Действия этого типа покоятся на незыблемом базисе религиозных, этических предпосылок – вера в культ, ритуал, священную жертву и непосредственно научающий, чрез самое зрелище обагренного тела, опыт артиста-мученика. Попросту если сказать, еще несколько десятилетий назад, вот ведь что потрясает, непросаженным оставался золотой фонд западного исповедания и, что бы ни провозглашала культура, рубцы на ее тканях не были знаком разрыва. Брюс Лауден, полуфантомный Осирис, малой скоростью по частям продающий себя галерейщикам, надеется абсурдною прихотью расчленений выразить охлажденность времен, задувших последнюю головню в костpax искупления, отменивших веру в пример. Клин вышибается клином, наступление новой эпохи экспонируется не отвлеченно-идеологически, но, для вящей убедительности, на собственном теле. Ритуал заменен монотонным обычаем, исчезновение общезначимой жертвы и несбыточность явленного городу и миру образца изрекаются через неизвестно к кому обращенный жертвенно-нелепый пример. Лауден, отрицая за собой желания, хочет быть медиумом новой судьбы художника и человека, их убывающей иллюстрацией. По отношению к старой судьбе эта судьба пародийна. На перформансной карте язык Лаудена соответствует оскопленному пенису самоубийцы, оба органа выполняют преимущественно экскрементальную функцию: первый производит дурные слова, второй чаще мочится, чем осеменяет. С однократным же актом самозаклания аукается разнесенная по годам, совпадающая с течением жизни череда автокалечений. Посредством пародии, уложенной в прихоть о прихоти, эпохи парадоксально уравниваются и, обнявшись, тонут в тумане дегероизации. Так воспринимает историю новый человек, опускаясь в свой жалкий удел.

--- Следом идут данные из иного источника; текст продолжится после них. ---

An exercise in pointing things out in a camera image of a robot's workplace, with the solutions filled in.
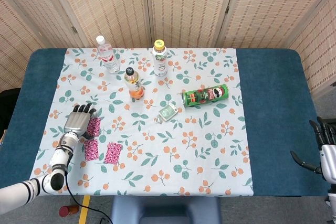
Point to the small green white box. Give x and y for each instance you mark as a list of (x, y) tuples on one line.
[(168, 112)]

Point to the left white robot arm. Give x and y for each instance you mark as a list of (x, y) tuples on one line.
[(59, 155)]

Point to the small wrapped candy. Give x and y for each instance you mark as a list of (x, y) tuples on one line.
[(158, 120)]

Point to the white drink bottle yellow cap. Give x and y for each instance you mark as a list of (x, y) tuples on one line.
[(160, 61)]

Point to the orange juice bottle black cap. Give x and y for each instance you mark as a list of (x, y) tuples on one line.
[(135, 87)]

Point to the woven bamboo folding screen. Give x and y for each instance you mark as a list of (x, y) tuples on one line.
[(183, 6)]

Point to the brown cardboard box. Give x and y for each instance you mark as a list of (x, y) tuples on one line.
[(4, 135)]

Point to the floral leaf fruit tablecloth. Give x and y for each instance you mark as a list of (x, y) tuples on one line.
[(170, 142)]

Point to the green Pringles can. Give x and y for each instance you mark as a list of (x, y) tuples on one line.
[(207, 95)]

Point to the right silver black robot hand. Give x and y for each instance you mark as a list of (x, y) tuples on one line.
[(329, 161)]

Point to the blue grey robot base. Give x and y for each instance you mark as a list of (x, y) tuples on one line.
[(168, 208)]

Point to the red white patterned pouch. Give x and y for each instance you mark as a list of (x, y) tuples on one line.
[(113, 153)]

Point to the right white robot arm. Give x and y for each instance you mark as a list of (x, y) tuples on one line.
[(332, 195)]

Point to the clear water bottle white cap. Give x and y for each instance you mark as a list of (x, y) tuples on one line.
[(109, 58)]

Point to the red orange bottle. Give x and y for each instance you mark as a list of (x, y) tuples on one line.
[(65, 211)]

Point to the black bulky object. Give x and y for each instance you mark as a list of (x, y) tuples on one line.
[(8, 108)]

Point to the teal blue table cover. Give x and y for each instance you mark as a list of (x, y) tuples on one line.
[(275, 103)]

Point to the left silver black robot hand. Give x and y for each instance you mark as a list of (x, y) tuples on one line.
[(76, 123)]

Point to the brass screen hinge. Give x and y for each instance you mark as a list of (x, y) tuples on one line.
[(74, 30), (227, 9)]

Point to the pink patterned packet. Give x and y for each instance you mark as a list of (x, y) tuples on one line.
[(95, 127), (92, 150)]

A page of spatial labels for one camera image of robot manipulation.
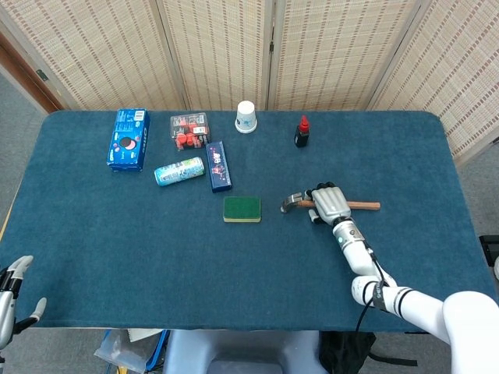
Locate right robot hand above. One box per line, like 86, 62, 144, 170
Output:
304, 182, 353, 227

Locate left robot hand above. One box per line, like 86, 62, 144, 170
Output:
0, 255, 48, 351

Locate wooden handle claw hammer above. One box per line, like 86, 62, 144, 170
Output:
280, 192, 381, 214

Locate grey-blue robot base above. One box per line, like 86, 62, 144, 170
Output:
162, 330, 327, 374

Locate green and yellow sponge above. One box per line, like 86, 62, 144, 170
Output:
223, 196, 262, 224

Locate black bottle with red cap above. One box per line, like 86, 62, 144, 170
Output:
294, 115, 312, 149

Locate blue table cloth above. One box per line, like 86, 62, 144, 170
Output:
0, 110, 489, 333

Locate dark blue narrow box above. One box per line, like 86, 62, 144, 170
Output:
204, 141, 234, 193

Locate white paper cup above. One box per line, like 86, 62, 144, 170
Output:
234, 101, 259, 134

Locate clear plastic bag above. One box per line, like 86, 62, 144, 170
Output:
94, 329, 168, 374

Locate white paper sheet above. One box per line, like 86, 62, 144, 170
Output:
126, 329, 164, 344

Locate black bag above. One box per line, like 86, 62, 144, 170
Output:
318, 330, 418, 374

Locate light blue drink can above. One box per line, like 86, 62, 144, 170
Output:
154, 157, 207, 188

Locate clear box of red caps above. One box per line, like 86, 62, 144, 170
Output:
169, 112, 212, 152

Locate woven folding screen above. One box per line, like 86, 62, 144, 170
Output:
0, 0, 499, 164

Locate black box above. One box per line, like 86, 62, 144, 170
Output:
479, 235, 499, 267

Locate blue Oreo cookie box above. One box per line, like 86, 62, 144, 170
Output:
106, 108, 152, 173

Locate brown wooden door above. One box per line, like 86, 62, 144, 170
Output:
0, 32, 65, 113

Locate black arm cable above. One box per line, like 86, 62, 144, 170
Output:
353, 240, 387, 335

Но осквернение «понятно лишь на почве острого ощущения того, что оскверняется» (Лев Карсавин), да, я опять привел эти слова. Сколько бы ни пародировал Лауден старый порядок, стремясь быть соматически правильной мембраною современности, неотступная дума его – о прошлом, о жертве. Брюс Лауден – из жиснесмертного боди-арта, из отвергнутой им акции искупления, фанатически, несмотря на невесть каким пальцем отстуканные обоснования прихоти, перенесенной в нынешний день. Он демонстрирует никем не затребованный, мерзкий для большинства пример черт-те чего и находит в том свою миссию, не слишком заботясь о том, отвечает ли она даже самым размытым канонам искусства («Искусство? Я что-то слышал об этой исследовательской практике, иногда она бывает занятной»).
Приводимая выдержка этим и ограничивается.